**Task details:** Go through the records and report each line holding the string "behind".

**Records from a collection:**

== Segment start ==

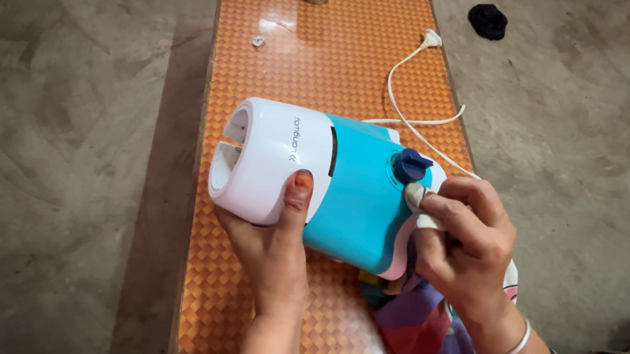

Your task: The person wipes the exterior of a small white and blue appliance with a colorful cloth. They rotate the appliance to clean different sides, including the control knob and base, while holding it on a patterned mat.

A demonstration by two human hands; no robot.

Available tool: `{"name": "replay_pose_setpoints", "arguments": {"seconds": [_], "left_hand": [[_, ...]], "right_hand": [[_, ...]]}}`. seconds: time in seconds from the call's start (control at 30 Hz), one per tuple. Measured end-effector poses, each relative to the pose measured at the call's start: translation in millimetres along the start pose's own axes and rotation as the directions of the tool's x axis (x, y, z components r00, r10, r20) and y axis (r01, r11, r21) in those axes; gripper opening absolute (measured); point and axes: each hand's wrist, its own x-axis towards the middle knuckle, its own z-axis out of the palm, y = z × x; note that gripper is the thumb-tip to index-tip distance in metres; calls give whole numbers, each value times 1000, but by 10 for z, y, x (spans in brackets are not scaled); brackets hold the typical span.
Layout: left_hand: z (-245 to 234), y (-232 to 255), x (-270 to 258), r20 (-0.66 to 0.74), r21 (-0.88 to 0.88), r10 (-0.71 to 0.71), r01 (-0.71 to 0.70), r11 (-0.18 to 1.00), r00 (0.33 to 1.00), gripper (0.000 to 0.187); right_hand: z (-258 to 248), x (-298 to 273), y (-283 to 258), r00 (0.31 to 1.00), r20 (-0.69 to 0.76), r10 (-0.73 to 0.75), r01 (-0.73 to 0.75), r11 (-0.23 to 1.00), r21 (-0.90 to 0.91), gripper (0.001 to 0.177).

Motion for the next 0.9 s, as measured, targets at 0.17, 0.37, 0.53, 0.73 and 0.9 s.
{"name": "replay_pose_setpoints", "arguments": {"seconds": [0.17,0.37,0.53,0.73,0.9], "left_hand": [[-10,7,10,-5,-20,-19,19,1000,1000,89],[-53,-16,26,-25,-4,-66,66,998,997,85],[-105,-41,53,-40,10,-86,87,996,995,87],[-149,-31,100,-21,52,-106,107,993,994,88],[-181,-19,145,-14,95,-151,151,984,989,87]], "right_hand": [[-25,0,197,993,-13,115,-115,993,-5,25],[-34,-65,90,999,-23,-25,27,998,64,29],[38,-5,-77,993,72,-90,89,996,13,33],[-11,72,36,998,47,-38,37,999,22,39],[-8,102,162,998,58,34,-36,999,39,39]]}}
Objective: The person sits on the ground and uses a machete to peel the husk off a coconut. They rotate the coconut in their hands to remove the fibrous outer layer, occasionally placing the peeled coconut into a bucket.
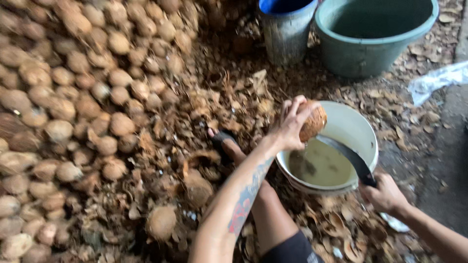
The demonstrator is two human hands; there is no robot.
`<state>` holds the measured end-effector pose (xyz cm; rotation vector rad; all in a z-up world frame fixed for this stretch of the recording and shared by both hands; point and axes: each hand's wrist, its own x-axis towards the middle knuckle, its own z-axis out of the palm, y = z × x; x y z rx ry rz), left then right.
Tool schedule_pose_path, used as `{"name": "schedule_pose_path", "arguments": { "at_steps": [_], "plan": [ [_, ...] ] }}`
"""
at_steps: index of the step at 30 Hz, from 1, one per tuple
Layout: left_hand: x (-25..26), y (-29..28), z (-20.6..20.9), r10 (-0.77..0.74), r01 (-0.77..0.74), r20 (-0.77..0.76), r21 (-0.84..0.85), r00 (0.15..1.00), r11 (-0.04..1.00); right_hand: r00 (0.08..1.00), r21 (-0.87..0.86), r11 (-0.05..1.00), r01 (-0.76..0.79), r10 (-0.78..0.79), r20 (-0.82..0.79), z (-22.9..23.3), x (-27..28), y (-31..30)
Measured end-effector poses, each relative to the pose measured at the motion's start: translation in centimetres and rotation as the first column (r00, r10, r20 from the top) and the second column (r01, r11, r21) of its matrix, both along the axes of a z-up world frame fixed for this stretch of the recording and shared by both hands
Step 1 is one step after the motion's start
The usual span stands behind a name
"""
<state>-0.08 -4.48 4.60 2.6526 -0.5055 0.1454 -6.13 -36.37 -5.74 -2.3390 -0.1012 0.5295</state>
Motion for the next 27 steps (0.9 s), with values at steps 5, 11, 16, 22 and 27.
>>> {"name": "schedule_pose_path", "arguments": {
  "at_steps": [5, 11, 16, 22, 27],
  "plan": [
    [-0.4, -0.5, -0.7, 0.007, -0.008, 0.010, 0.009, 1.000, 1.000, 0.996, 0.050, 0.996, 0.078, -0.076, -0.048, -1.4, -0.7, -1.3],
    [-0.5, -1.4, -0.2, -0.007, 0.001, -0.050, -0.112, 0.999, 0.994, 0.984, 0.120, 0.981, 0.154, -0.141, -0.106, -1.1, -0.9, -2.1],
    [0.5, -1.6, -1.5, 0.030, -0.032, -0.044, -0.048, 0.999, 0.998, 0.997, 0.066, 0.997, 0.045, -0.041, -0.067, 0.1, -1.2, -1.6],
    [0.7, 0.2, -1.4, 0.161, -0.173, -0.078, -0.196, 0.984, 0.965, 0.956, 0.318, 0.932, 0.177, -0.085, -0.282, 2.6, -0.2, -0.6],
    [1.0, 1.5, -3.7, 0.258, -0.255, -0.111, -0.731, 0.960, 0.633, 0.967, 0.090, 0.995, 0.042, -0.018, -0.254, 13.6, 3.1, 0.8]
  ]
}}
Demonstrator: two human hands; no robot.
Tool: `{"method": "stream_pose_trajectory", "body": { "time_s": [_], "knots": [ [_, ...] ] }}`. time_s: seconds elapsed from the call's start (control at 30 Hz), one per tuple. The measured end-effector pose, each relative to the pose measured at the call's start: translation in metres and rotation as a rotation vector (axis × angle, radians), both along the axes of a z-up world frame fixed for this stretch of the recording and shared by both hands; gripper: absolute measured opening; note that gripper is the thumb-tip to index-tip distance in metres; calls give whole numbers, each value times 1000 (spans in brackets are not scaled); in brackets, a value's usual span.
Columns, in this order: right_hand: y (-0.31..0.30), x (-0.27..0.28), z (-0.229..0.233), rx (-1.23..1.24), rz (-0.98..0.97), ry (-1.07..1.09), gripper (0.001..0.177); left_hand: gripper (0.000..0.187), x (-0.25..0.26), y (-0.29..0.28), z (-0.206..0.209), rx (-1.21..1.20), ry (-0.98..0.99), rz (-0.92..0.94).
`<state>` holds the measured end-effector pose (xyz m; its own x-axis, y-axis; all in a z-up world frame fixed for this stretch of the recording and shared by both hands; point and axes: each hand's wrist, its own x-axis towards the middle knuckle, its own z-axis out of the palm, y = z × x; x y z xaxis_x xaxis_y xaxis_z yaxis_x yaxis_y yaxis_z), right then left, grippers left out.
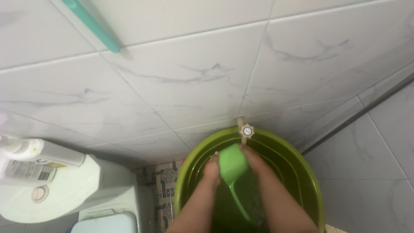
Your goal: The person washes a green sponge in a green basin filled with water, using a green scoop to pour water over it. The person then empties the basin and refills it with fresh water from the tap.
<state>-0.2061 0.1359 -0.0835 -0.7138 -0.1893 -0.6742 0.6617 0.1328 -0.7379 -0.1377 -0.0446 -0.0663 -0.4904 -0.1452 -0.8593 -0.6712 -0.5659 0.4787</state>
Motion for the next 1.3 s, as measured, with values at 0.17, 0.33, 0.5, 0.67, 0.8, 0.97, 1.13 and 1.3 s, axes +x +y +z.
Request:
{"method": "stream_pose_trajectory", "body": {
  "time_s": [0.17,0.33,0.5,0.67,0.8,0.97,1.13,1.3],
  "knots": [
    [20,-8,0,-39,-72,-435,72,78,2,-18,6,24,31,-285],
    [15,-26,-27,54,-169,-157,59,86,-3,-28,0,-94,103,-390],
    [16,-24,-9,-35,35,139,67,64,-16,-17,7,-10,283,-459],
    [13,-19,32,412,321,19,70,51,-17,0,36,1,323,-714],
    [6,-37,37,387,523,-100,60,49,-8,8,47,-142,331,-1040],
    [22,-24,34,72,291,-327,53,60,-5,-14,31,252,323,-573],
    [30,17,0,-536,-49,-381,45,70,-8,-27,10,360,216,-114],
    [28,30,-91,-573,-241,-357,44,67,4,-15,-39,145,-31,-26]
  ]
}}
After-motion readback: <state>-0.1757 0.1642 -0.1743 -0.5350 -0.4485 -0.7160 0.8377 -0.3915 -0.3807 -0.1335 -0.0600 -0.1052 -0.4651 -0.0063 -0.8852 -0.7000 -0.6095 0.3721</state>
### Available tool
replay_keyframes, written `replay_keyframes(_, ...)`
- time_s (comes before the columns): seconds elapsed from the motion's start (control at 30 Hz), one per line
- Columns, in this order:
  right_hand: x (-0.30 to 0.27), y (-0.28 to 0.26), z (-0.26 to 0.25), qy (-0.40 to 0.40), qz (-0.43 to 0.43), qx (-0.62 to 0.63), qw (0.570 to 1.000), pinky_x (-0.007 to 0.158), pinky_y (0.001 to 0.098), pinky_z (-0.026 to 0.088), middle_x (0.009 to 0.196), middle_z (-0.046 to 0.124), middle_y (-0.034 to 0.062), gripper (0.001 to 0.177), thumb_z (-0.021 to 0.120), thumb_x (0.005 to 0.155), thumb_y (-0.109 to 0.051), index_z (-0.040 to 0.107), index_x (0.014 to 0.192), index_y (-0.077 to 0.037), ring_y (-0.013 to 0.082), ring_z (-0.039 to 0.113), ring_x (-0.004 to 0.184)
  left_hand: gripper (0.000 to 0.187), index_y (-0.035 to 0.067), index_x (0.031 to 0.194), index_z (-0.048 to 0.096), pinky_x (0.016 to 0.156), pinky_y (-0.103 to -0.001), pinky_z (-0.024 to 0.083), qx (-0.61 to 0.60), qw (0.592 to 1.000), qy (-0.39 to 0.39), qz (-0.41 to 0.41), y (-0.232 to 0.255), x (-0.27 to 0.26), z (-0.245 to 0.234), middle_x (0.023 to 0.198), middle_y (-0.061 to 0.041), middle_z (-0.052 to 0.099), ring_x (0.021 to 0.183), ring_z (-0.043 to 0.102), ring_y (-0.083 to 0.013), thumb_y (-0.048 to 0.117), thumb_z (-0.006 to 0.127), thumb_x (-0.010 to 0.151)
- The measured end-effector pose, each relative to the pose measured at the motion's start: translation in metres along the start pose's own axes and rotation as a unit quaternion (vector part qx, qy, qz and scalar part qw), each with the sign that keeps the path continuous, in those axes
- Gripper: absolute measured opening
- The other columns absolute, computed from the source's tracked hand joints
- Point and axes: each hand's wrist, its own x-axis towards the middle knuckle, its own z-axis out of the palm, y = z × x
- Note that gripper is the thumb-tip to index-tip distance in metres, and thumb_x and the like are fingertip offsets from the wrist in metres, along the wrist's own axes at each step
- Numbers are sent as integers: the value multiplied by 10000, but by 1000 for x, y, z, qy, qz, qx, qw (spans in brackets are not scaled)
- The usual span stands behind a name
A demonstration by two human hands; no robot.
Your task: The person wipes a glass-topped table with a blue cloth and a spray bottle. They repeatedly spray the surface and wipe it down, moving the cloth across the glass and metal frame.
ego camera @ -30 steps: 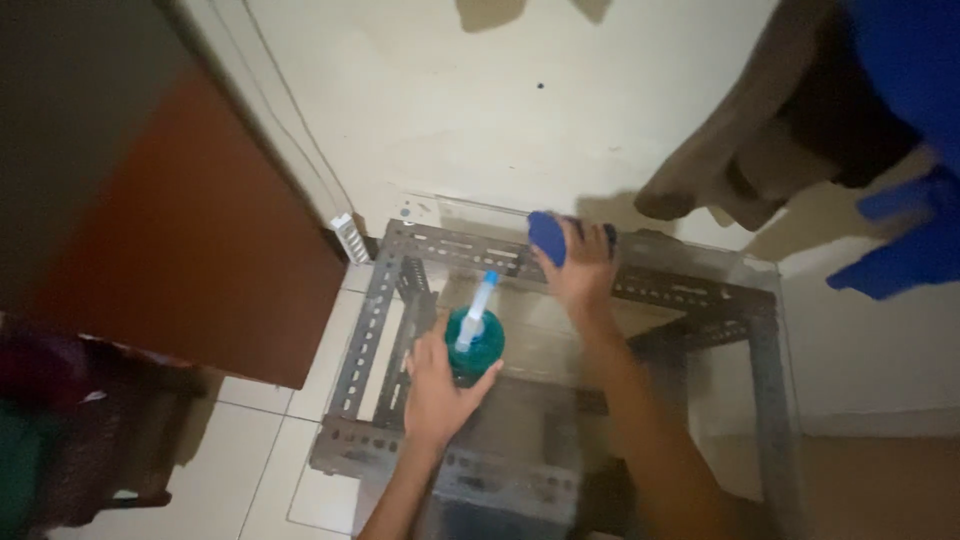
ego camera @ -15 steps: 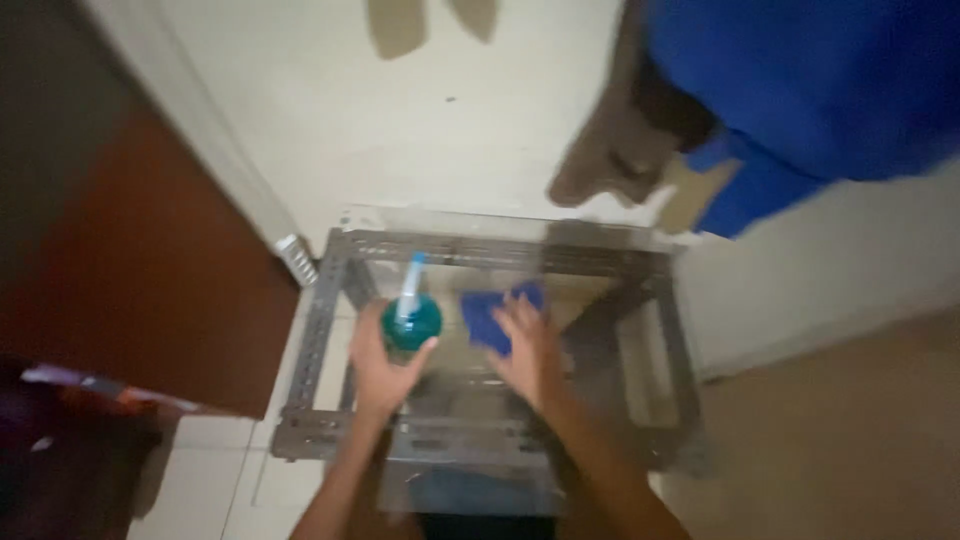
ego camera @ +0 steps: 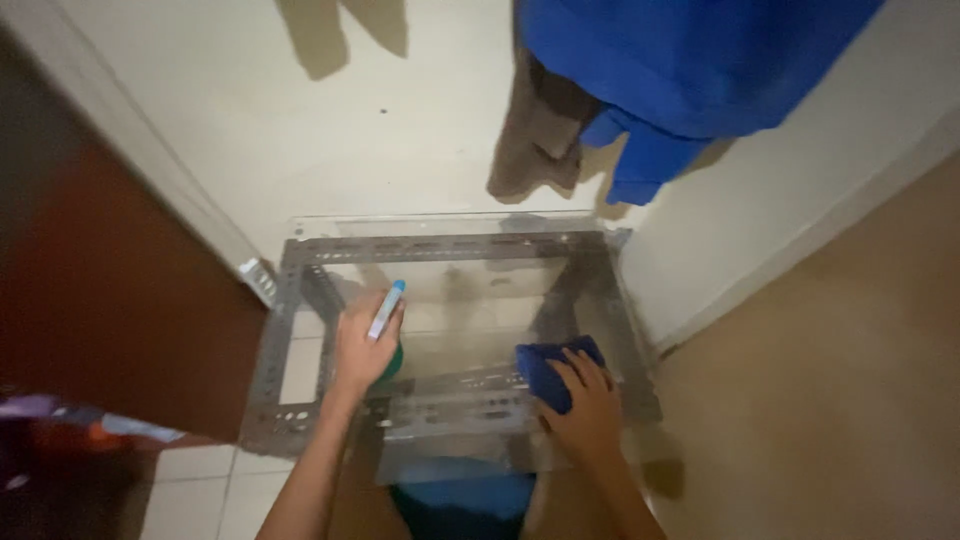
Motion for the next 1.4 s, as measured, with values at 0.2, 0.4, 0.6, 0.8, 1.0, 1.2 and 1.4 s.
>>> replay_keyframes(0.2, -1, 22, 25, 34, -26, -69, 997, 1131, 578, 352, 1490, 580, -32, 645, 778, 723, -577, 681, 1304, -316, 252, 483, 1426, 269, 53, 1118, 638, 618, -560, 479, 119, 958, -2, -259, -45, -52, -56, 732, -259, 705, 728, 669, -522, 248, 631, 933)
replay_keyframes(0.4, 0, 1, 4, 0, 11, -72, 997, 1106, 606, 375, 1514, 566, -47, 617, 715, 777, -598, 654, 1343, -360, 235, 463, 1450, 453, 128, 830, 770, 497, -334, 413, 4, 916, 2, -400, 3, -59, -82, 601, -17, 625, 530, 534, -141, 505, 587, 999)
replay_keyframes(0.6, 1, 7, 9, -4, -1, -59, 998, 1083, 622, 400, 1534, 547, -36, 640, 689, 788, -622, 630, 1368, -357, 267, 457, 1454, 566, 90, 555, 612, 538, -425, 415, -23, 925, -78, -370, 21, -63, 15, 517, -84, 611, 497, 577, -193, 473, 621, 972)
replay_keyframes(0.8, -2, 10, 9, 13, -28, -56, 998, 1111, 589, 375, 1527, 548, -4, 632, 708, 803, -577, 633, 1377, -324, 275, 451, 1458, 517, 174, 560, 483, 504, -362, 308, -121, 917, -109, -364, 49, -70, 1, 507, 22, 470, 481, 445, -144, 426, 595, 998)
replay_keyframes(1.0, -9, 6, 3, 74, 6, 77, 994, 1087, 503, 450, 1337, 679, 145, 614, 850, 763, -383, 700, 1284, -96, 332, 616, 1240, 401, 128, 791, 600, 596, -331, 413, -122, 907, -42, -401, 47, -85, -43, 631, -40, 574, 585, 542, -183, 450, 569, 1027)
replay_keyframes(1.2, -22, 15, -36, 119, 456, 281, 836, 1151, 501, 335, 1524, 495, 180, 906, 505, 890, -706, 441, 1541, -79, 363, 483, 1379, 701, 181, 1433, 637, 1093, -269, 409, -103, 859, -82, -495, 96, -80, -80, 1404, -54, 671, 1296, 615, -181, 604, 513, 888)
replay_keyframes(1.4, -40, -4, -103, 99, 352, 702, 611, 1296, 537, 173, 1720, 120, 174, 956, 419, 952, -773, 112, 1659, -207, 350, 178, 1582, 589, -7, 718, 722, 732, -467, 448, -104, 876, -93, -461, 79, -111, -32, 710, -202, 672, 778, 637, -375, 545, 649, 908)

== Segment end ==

**Output of the task:**
The usual span stands behind a name
- The usual span stands behind a name

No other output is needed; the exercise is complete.